WHAT YOU ARE ASKED TO DO =>
Give again, exactly as written, each line of the material below starting at the line that contains "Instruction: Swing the" and ending at the line that contains "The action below". Both ends count, and no other line does.

DATA SHOWN =>

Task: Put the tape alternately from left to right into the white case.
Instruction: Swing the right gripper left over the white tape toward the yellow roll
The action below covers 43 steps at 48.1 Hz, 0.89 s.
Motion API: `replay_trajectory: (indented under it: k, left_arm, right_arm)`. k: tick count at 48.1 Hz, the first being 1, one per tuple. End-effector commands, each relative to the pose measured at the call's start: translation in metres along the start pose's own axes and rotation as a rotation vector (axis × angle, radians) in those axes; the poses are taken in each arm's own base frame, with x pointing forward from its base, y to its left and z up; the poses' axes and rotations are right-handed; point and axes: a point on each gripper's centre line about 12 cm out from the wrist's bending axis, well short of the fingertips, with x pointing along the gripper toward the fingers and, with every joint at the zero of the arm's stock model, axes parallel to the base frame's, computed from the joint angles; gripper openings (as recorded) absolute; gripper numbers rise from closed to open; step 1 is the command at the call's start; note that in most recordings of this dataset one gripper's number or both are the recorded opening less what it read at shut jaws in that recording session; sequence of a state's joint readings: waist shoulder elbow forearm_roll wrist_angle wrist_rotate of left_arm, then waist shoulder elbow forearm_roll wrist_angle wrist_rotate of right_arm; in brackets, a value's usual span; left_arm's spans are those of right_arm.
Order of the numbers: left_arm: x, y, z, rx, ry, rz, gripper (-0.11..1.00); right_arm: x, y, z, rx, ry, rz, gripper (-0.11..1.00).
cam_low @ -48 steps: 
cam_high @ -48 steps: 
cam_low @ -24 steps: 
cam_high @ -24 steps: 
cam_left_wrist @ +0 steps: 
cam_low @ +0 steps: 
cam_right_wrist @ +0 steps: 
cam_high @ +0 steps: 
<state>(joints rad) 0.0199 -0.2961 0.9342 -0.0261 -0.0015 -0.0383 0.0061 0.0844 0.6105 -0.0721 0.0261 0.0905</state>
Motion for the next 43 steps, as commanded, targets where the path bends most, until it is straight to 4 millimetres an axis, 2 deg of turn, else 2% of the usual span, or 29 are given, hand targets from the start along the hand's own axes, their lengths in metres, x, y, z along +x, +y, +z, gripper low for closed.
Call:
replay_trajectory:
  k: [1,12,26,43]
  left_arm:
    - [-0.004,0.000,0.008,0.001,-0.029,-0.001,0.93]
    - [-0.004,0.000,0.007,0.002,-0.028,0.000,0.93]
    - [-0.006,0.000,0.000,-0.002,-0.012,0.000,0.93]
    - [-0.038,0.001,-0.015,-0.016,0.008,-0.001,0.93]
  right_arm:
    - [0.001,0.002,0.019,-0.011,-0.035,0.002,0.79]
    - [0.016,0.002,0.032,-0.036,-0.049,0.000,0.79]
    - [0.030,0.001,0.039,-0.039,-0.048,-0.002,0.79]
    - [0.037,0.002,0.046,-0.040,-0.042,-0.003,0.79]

ANSWER BOX =>
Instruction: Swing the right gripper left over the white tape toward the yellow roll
The action below covers 43 steps at 48.1 Hz, 0.89 s.

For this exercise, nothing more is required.